[Paper Review] 09.A Simple Framework for Contrastive Learning of Visualized Representations
- Abstract
- Introduction
- Method
- The Contrastive Learning Framework
- Training with Large Batch Size
- Data Augmentation for Contrastive Representation Learning
0. Abstract
SimCLR를 제안한다
- simple framework for contrastive learning
contrastive learning이란?
- 현재의 이미지와 매칭이 되는 이미지의 특징 벡터를 가깝게, 현재 이미지와 다른 데이터에 대해서는 특징 벡터가 멀어지도록 학습
- (참고 : http://dmqm.korea.ac.kr/activity/seminar/308 )
Show that…
composition of data augmentations : critical role in defining effective predictive task
introduce a learnable non-linear transformation between the
- representation
- contrastive loss
substantially improves the quality of learned representation
contrastive learning benefits from larger batch sizes
1. Introduction
Learning effective visual representations
[ Generative approach ]
learn to generate OR model pixels into input space
BUT, pixel-level generation : computationally expensive
[ Discriminative approach ]
via objective functions, similar to those used in supervised learning
train networks to perform pretext tasks, where both the inputs & labels are derived from an unlabeled dataset
Introduce a simple framework for contrastive learning of visual representations, SimcLR
2. Method
2-1. The Contrastive Learning Framework
SimCLR learns representations, by…
“maximizing agreement between DIFFERENTLY AUGMENTED views of the same data example, via a CONTRASTIVE LOSS in the latent space”
4 major components
- 1) stochastic data augmentation module
- 2) NN base encoder \(f(\cdot)\)
- 3) NN projection head \(g(\cdot)\)
- 4) Contrastive Loss Function
1) stochastic data augmentation module
- transforms any data randomly
- notation : \(\tilde{\boldsymbol{x}}_{i},\tilde{\boldsymbol{x}}_{j}\) ( = called positive pair )

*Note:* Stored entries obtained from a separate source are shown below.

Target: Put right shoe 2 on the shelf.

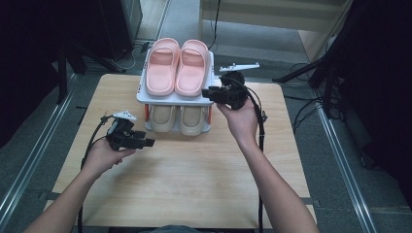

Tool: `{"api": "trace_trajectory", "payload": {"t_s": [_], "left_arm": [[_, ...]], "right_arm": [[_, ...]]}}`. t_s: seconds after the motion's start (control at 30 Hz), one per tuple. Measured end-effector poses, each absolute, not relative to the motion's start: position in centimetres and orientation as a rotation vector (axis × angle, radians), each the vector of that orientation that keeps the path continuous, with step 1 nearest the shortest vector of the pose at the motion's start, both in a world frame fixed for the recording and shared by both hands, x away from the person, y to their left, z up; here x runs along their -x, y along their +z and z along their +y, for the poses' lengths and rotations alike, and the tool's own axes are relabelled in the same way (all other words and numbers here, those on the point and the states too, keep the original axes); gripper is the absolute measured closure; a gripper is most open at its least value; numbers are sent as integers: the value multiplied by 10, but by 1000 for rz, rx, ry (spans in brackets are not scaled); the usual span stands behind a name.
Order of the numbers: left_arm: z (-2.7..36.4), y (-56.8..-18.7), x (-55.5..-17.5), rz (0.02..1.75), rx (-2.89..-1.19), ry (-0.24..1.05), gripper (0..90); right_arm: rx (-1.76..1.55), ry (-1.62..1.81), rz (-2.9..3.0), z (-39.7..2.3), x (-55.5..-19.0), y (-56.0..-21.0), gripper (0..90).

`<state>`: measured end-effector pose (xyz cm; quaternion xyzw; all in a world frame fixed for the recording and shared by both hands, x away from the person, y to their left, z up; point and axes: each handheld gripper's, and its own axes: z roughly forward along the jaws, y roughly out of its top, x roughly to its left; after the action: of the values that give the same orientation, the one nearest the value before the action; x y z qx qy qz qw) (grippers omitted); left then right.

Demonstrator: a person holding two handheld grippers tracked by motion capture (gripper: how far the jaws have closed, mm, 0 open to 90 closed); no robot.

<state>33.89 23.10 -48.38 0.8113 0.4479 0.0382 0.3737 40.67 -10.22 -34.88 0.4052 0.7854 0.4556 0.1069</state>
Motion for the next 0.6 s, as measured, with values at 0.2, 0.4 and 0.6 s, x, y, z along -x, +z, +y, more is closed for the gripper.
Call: {"api": "trace_trajectory", "payload": {"t_s": [0.2,0.4,0.6], "left_arm": [[233,-484,-339,1150,-2080,93,408],[234,-485,-339,1160,-2075,98,405],[233,-485,-339,1161,-2069,101,399]], "right_arm": [[-1137,1366,2355,-112,-386,-358,652],[-1095,1411,2380,-122,-369,-376,639],[-1071,1436,2399,-124,-356,-397,634]]}}
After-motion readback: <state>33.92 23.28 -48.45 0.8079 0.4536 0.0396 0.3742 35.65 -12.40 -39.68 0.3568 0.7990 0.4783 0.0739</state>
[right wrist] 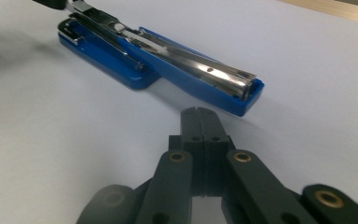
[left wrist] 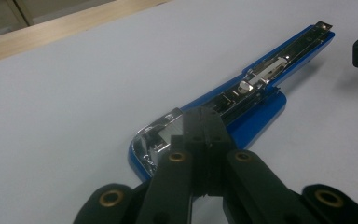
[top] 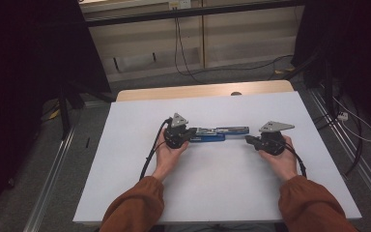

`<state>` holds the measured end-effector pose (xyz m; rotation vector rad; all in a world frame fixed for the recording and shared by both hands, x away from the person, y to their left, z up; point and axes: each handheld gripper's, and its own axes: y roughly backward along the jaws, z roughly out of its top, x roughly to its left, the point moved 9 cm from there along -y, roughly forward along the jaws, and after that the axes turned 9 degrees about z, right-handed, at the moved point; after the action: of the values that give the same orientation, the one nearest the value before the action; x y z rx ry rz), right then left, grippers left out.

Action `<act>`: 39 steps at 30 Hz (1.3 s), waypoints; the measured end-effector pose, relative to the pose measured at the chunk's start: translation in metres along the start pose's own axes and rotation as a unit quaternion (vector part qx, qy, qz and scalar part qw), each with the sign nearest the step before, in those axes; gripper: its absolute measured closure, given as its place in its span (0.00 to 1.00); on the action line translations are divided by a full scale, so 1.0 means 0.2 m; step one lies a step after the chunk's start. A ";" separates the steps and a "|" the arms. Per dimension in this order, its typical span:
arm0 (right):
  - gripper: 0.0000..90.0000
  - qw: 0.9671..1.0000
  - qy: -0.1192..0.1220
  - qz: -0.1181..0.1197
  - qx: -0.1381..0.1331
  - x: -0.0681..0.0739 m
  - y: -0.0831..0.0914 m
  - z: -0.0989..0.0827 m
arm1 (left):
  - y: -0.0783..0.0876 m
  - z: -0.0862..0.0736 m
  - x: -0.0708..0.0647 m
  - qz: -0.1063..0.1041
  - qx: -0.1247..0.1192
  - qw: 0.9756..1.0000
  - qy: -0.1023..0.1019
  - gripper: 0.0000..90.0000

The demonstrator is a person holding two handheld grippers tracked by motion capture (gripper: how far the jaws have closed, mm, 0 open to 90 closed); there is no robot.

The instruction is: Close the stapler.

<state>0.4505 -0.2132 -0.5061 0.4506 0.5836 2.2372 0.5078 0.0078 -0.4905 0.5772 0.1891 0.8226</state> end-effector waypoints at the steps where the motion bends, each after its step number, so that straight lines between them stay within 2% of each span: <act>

- sequentially apply 3 simple augmentations
- (1) random cropping ( + resize back )
- (2) random color distortions
- (3) random Gaussian blur
2) NN base encoder \(f(\cdot)\)
extract representations from augmented data examples
use ResNet
( where \(\boldsymbol{h}_{i} \in \mathbb{R}^{d}\) is the output after the average pooling layer )
3) NN projection head \(g(\cdot)\)
- map representations to the space, where constrastive loss is applied
- use MLP ( one hidden layer )
- \(\boldsymbol{z}_{i}=g\left(\boldsymbol{h}_{i}\right)=W^{(2)} \sigma\left(W^{(1)} \boldsymbol{h}_{i}\right)\).
- beneficial to define contrastive loss on \(\boldsymbol{z}_{i}\) ‘s rather than \(\boldsymbol{h}_{i}\) ‘s.
4) Contrastive Loss Function
- set \(\left\{\tilde{\boldsymbol{x}}_{k}\right\}\) including a positive pair of examples \(\tilde{\boldsymbol{x}}_{i}\) and \(\tilde{\boldsymbol{x}}_{j}\)
- contrastive prediction task :
- identify \(\tilde{\boldsymbol{x}}_{j}\) in \(\left\{\tilde{\boldsymbol{x}}_{k}\right\}_{k \neq i}\) for a given \(\tilde{\boldsymbol{x}}_{i}\)
Sample a minibatch of \(N\) examples
after augmentations… \(2N\) data points
do not explicitly sample negative samples…
the other \(2(N-1)\) augmented samples are negative examples
Similarity & Loss
similarity measure : \(\operatorname{sim}(\boldsymbol{u}, \boldsymbol{v})=\boldsymbol{u}^{\top} \boldsymbol{v} / \mid \mid \boldsymbol{u} \mid \mid \mid \mid \boldsymbol{v} \mid \mid\)
loss function ( for positive pair ) : \(\ell_{i, j}=-\log \frac{\exp \left(\operatorname{sim}\left(\boldsymbol{z}_{i}, \boldsymbol{z}_{j}\right) / \tau\right)}{\sum_{k=1}^{2 N} \mathbb{1}_{[k \neq i]} \exp \left(\operatorname{sim}\left(\boldsymbol{z}_{i}, \boldsymbol{z}_{k}\right) / \tau\right)}\).
Final Loss : computed across all positive pairs ( both \((i,j)\) and \((j,i)\) )
2-2. Training with Large Batch Size
vary the training batch size from 256 to 8192
- ex) 8192 \(\rightarrow\) 16382 negative examples ( \(2N=2(8192-1)\) )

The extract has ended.